The yearbook is an integral part of every high school experience. Each year, students eagerly wait for their yearbooks, taking time to preserve memories by having friends and teachers sign them. From a typical student’s point of view, the yearbook is a nice memento from their high school years, but for the students who work to create the yearbook (self-titled “yerds”), the yearbook is the product of a lot of time and effort. And even though it is only halfway through the school year, the yearbook is almost done being created.

The 2017 yearbook editors, seniors Maddie Stoks, Claire Van der Heide, and Paige Greeley, started their hard work this past summer by going to a yearbook workshop and collaborating with Jostens to think of this year’s yearbook theme. The yearbook is usually completed by the end of January, and then the staff starts working on the Spring Supplement, which is all of the spring sports and activities that couldn’t be incorporated into the regular yearbook because of the deadline.  Each person is assigned to make at least five pages, while editors make around fifteen each.   

Many might not know that yearbook is a class of its own at BSM, with around twenty students on the roster. “I really like how yearbook is a class. It’s fun having people from different grades coming together to socialize and have fun, as well as being able to look at the whole student body,” Van der Heide said.

 

Students who take yearbook often find it to be a comfortable level of work. “I’d say it’s pretty easy, unless you get behind or don’t meet your deadlines, then the editors get mad. It’s also more fun and entertaining than other classes, and it’s nice having an end result to look back on,” sophomore Liv Schmitz said.  

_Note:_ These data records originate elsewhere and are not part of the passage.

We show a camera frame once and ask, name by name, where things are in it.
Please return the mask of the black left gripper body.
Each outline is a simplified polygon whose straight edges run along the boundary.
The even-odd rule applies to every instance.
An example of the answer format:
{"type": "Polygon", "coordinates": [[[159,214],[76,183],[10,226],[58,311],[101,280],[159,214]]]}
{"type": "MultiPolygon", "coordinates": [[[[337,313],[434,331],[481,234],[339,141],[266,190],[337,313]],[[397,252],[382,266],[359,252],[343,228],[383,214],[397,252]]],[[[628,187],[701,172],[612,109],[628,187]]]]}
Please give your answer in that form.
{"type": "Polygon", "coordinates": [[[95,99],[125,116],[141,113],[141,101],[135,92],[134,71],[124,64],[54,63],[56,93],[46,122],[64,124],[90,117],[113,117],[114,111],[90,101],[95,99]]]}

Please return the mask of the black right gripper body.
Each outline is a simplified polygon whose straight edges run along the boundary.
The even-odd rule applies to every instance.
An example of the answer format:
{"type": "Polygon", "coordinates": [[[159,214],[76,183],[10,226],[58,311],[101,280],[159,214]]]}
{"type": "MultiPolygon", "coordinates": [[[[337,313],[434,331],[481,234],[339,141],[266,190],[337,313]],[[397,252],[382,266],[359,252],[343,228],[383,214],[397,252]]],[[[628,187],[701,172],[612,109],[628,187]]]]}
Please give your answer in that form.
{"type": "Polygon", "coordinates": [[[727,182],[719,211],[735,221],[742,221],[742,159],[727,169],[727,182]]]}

One of the more difficult parts of yearbook is learning how to use the InDesign program, which is the software the group uses to create the yearbook. “I have accidently deleted the whole yearbook twice––once when I was a sophomore so I was really scared, but it was ok we got it back like a week later,” Stoks said.

Because of the hardworking and creative environment that yearbook provides, the community within its members has remained tightly knit. The popular yearbook term “yerds” is seen in the school community both on social media and throughout the yearbook. “Yerds means yearbook nerd, it is a legacy that must live on, #yerdsforlife,” Stoks said.